Appellate Division of the Supreme Court of New York, First Department
Nov 21, 1991
177 A.D.2d 415 (N.Y. App. Div. 1991)

Opinion

November 21, 1991

Appeal from the Supreme Court, New York County (David Saxe, J.).


Defendant, a married man, promised in writing to purchase an apartment for the plaintiff, his female companion, in return for the "love and affection" that she provided to him during the prior three years. We agree with the IAS court that the love and affection provided by plaintiff were insufficient consideration for defendant's promise to purchase an apartment for her (Pershall v. Elliott, 249 N.Y. 183, 188; Parsons v. Teller, 188 N.Y. 318; 21 N.Y. Jur 2d, Contracts, § 79).

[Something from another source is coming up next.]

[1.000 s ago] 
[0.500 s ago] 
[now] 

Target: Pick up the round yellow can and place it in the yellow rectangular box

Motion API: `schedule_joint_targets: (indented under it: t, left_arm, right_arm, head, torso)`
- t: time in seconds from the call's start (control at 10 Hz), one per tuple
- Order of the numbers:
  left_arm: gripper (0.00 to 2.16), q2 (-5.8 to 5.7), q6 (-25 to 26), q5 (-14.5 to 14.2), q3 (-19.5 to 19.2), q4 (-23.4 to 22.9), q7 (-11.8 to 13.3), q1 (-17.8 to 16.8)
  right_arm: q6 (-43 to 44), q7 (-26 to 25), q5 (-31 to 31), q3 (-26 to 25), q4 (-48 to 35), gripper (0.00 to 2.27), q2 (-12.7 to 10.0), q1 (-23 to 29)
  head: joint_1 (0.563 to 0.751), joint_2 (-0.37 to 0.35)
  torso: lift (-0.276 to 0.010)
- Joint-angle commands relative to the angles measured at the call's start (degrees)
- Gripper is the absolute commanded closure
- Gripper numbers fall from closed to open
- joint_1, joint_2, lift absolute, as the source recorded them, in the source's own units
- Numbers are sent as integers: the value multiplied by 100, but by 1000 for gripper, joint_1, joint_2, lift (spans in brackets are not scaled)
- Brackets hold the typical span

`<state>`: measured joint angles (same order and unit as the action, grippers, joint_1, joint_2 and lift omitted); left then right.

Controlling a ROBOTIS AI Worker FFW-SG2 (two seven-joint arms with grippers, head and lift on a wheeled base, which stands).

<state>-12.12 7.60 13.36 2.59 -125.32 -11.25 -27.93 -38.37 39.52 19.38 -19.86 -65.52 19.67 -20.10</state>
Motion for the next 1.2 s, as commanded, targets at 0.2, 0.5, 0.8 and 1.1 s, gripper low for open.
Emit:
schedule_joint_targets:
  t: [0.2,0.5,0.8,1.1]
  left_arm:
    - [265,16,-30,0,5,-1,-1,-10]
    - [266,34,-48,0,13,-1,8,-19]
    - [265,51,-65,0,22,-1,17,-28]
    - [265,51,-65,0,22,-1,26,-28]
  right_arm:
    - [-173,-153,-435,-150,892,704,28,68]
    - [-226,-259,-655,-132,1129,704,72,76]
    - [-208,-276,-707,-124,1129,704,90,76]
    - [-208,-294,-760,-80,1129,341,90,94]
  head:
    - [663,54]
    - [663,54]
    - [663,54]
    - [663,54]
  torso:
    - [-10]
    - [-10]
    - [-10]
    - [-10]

Nor is a cause of action stated by virtue of plaintiff's claim that she forbore job opportunities at defendant's oral request, since defendant's written promise to provide an apartment for plaintiff was unambiguous and complete, and it is apparent that the parties did not view plaintiff's forbearance from accepting job opportunities as consideration for the promise. (See, United States Trust Co. v. Frelinghuysen, 262 App. Div. 259. ) "`Nothing is consideration * * * that is not regarded as such by both parties'". (McGovern v. City of New York, 234 N.Y. 377, 388.)

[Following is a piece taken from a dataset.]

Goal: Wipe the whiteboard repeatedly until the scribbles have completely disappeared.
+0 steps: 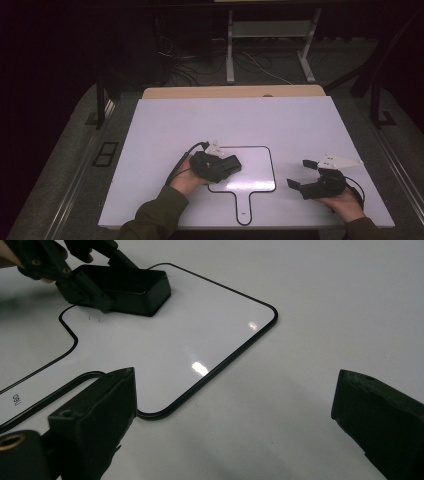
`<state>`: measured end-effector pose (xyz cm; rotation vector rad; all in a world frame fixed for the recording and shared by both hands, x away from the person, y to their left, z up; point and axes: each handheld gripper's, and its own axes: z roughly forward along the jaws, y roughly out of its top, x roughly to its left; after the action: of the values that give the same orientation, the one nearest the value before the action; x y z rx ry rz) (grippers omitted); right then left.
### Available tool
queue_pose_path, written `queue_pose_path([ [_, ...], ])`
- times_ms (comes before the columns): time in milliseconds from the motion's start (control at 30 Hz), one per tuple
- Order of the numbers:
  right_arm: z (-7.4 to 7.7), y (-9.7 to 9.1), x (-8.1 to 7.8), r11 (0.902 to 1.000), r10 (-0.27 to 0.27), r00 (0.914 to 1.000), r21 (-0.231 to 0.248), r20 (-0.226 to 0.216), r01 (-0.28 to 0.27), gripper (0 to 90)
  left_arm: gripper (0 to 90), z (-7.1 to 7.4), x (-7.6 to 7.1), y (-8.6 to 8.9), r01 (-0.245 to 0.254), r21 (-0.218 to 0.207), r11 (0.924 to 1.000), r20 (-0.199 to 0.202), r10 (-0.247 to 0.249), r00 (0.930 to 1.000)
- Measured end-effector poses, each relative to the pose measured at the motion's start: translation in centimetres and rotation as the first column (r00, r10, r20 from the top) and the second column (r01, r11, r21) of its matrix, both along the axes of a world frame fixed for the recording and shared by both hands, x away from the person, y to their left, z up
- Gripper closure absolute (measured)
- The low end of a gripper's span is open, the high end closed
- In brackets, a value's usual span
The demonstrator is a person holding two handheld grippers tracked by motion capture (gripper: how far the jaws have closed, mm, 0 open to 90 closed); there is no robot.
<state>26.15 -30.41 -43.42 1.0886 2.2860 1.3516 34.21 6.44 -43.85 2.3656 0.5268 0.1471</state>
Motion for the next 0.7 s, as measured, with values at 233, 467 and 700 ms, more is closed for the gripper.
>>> queue_pose_path([
  [233, 0.0, 0.0, 0.0, 1.0000, 0.000, 1.0000, 0.001, 0.001, 0.000, 3.4, 39.4, 0.1, -1.1, -0.1, 0.015, 0.012, 0.9998, -0.010, -0.015, 0.9998],
  [467, 0.0, 0.0, 0.0, 1.0000, 0.000, 1.0000, 0.001, 0.000, 0.000, 3.4, 39.5, 0.2, -3.0, -0.2, 0.059, 0.024, 0.9980, -0.010, -0.059, 0.9982],
  [700, 0.0, 0.0, 0.0, 1.0000, 0.000, 1.0000, -0.004, 0.001, 0.000, 3.4, 39.5, 0.1, -1.5, -0.1, 0.018, 0.018, 0.9997, -0.003, -0.018, 0.9998],
])
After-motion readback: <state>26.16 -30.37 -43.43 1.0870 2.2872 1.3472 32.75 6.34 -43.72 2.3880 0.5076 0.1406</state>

The defendant asserted that his relationship with the plaintiff was primarily a sexual relationship, and plaintiff did not deny that sexual relations were a part of the relationship. Plaintiff admitted that the proposed purchase of an apartment was intended to facilitate a "comfortable" life together with the defendant. "Agreements tending to dissolve a marriage or to facilitate adultery are closely scrutinized to determine whether the main objective of the agreement is aimed to produce that result". (McCall v. Frampton, 81 A.D.2d 607, 608.) The IAS court concluded that the words "love and affection" in the circumstances presented suggest adultery, and thus illegal consideration. Since there was found to be no severable legal component of the consideration for defendant's promise, the court correctly ruled in the alternative that the contract was void as against public policy.

We have considered plaintiff's arguments based on theories of estoppel and unjust enrichment, and find them to be without merit.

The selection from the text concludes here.